A bird long thought to be extinct has been rediscovered for the first time in 60 years. Scientists in the United States are calling a landmark rediscovery.
The ivory-billed woodpecker has been sighted for the first time since 1944, in the swamp forests of Arkansas.
John Fitzpatrick, director of the Cornell Lab of Ornithology at Cornell University, announced Thursday that at least one male ivory-bill still survives.
"After 60 years of fading hopes that we would ever see this spectacular bird again, the ivory-billed woodpecker has been rediscovered," says John Fitzpatrick.
The bird is one of the largest species of woodpecker in the world, and one of six North American bird species thought to have become extinct since 1880. The ivory-bill used to range in the woods of southeastern United States.
But it disappeared when extensive logging destroyed many forests.
Scientists say the woodpecker has been spotted independently several times over the past year and a half. Tim Gallagher, editor of Cornell Lab of Ornithology's Living Bird magazine and Bobby Harrison, a professor at Oakwood College in Alabama came across the bird in February, 2004.
Mr. Gallagher says they were kayaking in an Arkansas bayou [swamp bay] when the black-and-white woodpecker flew less than 70 feet in front of them.
"We spent one night out and the second day, at about 1:15 in the afternoon, we had a bird fly across in front of us at close range. It was unmistakably an ivory-bill," says Tim Gallagher.
Two months later, a search team captured four seconds of video of the woodpecker taking off from a tree trunk.

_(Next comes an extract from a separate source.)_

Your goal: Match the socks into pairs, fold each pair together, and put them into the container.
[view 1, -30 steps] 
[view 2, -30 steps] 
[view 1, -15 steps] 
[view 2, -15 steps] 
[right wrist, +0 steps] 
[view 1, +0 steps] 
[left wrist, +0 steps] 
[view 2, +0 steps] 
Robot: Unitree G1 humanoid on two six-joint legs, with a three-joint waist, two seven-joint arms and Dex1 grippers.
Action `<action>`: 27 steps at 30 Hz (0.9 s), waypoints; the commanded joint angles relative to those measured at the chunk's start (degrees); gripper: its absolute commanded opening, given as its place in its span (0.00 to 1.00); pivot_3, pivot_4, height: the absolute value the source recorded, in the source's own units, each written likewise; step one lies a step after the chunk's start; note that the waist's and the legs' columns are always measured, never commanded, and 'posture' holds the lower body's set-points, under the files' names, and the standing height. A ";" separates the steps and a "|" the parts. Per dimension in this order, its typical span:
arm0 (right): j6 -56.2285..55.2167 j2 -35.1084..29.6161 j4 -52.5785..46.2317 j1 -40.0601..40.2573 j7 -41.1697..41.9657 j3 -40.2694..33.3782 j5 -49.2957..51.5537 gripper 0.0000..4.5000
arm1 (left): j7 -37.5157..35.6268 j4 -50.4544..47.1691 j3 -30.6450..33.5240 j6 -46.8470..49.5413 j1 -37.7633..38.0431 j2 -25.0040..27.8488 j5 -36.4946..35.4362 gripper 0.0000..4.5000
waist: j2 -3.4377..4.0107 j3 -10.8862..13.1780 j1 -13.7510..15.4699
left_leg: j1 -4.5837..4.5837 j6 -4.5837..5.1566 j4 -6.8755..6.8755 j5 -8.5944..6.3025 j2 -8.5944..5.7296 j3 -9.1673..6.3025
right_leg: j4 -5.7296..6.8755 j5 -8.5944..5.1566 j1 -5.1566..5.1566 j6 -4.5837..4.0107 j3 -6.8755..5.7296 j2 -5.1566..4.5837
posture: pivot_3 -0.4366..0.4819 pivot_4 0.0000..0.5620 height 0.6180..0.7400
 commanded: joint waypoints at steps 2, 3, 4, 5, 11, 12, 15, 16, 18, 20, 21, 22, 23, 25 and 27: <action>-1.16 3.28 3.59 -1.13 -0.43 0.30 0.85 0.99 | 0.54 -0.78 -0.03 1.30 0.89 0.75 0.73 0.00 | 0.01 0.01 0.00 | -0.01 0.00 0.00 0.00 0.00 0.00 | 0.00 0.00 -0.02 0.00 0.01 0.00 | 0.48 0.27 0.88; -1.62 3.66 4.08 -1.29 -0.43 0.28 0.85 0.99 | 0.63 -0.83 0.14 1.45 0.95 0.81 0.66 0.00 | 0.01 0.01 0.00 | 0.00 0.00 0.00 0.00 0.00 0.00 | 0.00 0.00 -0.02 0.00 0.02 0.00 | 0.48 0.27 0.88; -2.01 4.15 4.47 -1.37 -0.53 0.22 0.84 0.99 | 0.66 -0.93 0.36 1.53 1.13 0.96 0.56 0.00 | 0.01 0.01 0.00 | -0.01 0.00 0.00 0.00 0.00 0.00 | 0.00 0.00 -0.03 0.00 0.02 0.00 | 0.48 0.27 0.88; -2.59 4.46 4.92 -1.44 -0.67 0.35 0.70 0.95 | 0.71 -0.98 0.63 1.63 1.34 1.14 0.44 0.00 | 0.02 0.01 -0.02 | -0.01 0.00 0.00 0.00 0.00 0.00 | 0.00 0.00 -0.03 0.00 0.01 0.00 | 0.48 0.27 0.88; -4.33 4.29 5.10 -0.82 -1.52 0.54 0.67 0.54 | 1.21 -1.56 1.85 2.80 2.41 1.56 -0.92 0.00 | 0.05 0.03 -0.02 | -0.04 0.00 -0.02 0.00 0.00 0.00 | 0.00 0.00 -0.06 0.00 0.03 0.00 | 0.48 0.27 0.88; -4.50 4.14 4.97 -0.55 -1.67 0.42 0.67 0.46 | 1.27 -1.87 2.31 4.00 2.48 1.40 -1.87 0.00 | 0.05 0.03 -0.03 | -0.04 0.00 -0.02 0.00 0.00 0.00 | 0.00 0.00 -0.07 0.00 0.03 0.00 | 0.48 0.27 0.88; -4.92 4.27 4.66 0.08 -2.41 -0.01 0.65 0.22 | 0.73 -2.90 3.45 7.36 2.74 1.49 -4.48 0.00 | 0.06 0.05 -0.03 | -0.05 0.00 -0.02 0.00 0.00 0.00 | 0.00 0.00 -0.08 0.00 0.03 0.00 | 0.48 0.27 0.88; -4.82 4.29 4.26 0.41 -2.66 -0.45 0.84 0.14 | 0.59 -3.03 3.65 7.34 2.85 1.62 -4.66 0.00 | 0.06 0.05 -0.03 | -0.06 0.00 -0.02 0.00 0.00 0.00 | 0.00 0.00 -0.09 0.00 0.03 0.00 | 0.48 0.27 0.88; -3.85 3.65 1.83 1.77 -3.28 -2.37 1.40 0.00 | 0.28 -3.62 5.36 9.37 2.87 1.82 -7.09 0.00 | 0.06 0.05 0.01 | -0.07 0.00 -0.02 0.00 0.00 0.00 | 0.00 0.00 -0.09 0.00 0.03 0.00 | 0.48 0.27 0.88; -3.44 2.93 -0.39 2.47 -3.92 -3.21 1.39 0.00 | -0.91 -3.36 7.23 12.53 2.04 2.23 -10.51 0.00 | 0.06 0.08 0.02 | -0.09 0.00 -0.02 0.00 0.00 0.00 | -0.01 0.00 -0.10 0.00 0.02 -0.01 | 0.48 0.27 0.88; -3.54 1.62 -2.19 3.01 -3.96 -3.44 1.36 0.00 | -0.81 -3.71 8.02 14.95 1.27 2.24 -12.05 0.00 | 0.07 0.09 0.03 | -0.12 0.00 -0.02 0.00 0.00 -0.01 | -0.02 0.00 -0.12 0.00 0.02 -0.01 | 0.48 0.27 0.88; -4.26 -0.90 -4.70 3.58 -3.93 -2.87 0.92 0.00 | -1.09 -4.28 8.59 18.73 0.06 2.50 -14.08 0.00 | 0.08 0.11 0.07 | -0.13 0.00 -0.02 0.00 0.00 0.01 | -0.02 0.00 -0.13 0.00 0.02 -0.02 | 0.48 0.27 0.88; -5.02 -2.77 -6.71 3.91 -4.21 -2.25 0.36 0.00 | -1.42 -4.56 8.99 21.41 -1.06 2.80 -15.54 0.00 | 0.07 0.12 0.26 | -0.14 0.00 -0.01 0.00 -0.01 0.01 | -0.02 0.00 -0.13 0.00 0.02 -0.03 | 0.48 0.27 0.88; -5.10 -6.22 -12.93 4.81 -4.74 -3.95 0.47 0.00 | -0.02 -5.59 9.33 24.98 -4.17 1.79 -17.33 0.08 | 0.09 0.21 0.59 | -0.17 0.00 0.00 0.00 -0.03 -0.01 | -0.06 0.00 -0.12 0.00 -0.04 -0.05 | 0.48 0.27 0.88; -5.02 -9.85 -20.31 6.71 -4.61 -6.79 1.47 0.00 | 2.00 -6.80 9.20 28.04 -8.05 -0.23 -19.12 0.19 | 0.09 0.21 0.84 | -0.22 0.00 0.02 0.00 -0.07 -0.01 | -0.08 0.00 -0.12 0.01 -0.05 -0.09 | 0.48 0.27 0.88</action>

Mr. Fitzpatrick told a news conference in Washington D.C. that the bird has been sought for decades, but until now there has been no firm evidence that it still existed.
"For those of us who tenaciously cling to the idea that humans and earth natural systems can live side by side in harmony, the discovery we're announcing today is the most spectacular moment or ray of hope that I could ever have imagined," says John Fitzpatrick.
Scientists say their goal is to restore 200,000 more acres of forest in eastern Arkansas, partly in the hope that the ivory-billed woodpecker will not disappear for good.